===== RECORDS FOR THIS EXERCISE

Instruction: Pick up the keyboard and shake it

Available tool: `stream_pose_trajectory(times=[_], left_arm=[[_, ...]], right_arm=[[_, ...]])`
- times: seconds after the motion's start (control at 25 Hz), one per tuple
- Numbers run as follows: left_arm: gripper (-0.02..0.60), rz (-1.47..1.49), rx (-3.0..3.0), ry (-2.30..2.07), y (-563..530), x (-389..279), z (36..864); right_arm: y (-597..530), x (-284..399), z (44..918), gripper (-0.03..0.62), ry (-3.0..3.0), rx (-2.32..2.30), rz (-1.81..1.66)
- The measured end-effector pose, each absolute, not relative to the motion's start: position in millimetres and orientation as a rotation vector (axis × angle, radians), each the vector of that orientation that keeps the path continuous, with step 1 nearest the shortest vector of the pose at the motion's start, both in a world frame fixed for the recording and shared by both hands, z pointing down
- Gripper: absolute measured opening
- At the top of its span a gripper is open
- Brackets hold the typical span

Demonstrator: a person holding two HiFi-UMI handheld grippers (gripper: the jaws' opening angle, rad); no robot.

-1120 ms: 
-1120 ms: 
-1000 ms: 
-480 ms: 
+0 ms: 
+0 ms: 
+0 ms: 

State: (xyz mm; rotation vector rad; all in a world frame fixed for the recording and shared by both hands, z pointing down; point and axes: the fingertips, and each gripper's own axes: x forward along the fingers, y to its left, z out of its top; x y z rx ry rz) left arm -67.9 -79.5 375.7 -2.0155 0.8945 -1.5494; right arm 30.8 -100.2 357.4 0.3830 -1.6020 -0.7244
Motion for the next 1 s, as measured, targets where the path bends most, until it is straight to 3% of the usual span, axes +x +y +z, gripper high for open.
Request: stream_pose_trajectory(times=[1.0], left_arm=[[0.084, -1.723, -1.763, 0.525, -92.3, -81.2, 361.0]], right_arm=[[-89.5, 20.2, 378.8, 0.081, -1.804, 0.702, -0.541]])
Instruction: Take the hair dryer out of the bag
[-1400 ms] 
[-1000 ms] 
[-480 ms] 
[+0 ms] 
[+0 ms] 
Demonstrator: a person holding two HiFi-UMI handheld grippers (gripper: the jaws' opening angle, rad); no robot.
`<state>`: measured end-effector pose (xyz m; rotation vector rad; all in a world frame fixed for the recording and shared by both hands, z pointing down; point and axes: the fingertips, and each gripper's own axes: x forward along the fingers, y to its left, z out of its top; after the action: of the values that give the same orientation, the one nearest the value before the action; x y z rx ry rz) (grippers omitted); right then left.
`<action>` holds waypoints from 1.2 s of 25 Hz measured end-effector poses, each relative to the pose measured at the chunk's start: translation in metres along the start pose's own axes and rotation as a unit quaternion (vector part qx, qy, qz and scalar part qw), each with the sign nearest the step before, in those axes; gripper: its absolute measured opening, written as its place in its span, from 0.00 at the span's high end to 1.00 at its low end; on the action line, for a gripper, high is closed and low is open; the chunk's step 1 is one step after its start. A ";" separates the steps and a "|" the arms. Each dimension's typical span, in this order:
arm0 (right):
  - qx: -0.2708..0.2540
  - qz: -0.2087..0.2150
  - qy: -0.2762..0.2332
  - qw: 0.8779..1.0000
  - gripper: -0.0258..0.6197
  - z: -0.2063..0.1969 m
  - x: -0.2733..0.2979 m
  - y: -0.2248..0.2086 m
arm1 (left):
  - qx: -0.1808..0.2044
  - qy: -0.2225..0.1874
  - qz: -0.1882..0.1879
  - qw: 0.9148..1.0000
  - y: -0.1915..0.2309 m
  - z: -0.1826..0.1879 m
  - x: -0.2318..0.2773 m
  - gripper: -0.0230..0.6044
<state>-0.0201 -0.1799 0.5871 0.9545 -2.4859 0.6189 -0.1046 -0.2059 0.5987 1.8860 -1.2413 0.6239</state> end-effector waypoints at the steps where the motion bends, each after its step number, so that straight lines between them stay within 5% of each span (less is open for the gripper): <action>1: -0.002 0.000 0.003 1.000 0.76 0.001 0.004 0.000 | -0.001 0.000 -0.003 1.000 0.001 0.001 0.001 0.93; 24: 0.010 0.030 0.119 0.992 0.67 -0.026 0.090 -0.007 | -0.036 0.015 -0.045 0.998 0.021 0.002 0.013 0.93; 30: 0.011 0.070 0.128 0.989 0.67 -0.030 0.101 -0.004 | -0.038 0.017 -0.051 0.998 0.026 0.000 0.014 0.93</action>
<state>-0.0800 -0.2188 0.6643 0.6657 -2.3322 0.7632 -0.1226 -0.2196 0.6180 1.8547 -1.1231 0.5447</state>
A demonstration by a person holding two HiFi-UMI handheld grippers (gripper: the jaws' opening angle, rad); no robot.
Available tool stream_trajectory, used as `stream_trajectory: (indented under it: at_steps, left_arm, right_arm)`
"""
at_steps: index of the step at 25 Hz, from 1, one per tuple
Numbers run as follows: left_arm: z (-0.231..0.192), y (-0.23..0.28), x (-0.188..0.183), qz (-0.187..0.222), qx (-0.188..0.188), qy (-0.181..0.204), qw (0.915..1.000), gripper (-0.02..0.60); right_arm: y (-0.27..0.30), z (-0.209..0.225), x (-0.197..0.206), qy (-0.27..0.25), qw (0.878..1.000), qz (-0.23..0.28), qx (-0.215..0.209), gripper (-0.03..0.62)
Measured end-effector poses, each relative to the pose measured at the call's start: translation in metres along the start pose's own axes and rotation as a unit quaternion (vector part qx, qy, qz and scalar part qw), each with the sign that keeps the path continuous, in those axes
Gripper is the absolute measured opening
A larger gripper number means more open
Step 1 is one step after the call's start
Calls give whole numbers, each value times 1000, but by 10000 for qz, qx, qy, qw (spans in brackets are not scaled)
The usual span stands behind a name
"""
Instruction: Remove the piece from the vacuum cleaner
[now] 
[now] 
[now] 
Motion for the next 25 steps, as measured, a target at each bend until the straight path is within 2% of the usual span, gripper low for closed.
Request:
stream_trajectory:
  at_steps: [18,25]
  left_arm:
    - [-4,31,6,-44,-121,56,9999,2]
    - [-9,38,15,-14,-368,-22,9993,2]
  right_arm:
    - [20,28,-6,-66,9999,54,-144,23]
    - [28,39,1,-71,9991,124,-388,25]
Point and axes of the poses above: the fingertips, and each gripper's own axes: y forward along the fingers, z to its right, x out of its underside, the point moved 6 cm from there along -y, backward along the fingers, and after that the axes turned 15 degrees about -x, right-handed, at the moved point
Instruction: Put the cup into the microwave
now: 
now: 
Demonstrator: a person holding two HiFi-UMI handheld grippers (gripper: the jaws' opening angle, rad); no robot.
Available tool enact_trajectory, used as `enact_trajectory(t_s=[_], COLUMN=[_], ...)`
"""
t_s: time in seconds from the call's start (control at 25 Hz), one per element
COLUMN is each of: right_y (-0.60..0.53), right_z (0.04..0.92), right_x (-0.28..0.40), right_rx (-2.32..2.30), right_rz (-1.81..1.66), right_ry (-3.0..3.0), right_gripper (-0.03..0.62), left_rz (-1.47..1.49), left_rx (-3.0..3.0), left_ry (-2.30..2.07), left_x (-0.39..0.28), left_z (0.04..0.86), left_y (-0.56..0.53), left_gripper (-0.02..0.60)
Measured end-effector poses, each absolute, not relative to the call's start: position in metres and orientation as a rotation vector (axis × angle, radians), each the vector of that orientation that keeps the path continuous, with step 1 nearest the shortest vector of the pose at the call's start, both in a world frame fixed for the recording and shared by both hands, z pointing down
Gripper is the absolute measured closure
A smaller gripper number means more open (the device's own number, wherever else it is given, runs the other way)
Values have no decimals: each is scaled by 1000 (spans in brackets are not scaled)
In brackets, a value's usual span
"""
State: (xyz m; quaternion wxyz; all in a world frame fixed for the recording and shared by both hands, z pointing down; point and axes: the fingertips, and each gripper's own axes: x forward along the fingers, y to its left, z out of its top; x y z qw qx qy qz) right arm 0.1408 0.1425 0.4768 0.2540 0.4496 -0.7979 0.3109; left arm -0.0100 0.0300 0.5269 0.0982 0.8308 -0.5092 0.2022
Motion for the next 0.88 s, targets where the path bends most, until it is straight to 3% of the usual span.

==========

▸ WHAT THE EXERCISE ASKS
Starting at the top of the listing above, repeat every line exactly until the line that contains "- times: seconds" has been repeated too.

▸ REPLY
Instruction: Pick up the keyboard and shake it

Available tool: `stream_pose_trajectory(times=[_], left_arm=[[_, ...]], right_arm=[[_, ...]])`
- times: seconds after the motion's start (control at 25 Hz), one per tuple

No additional output is expected.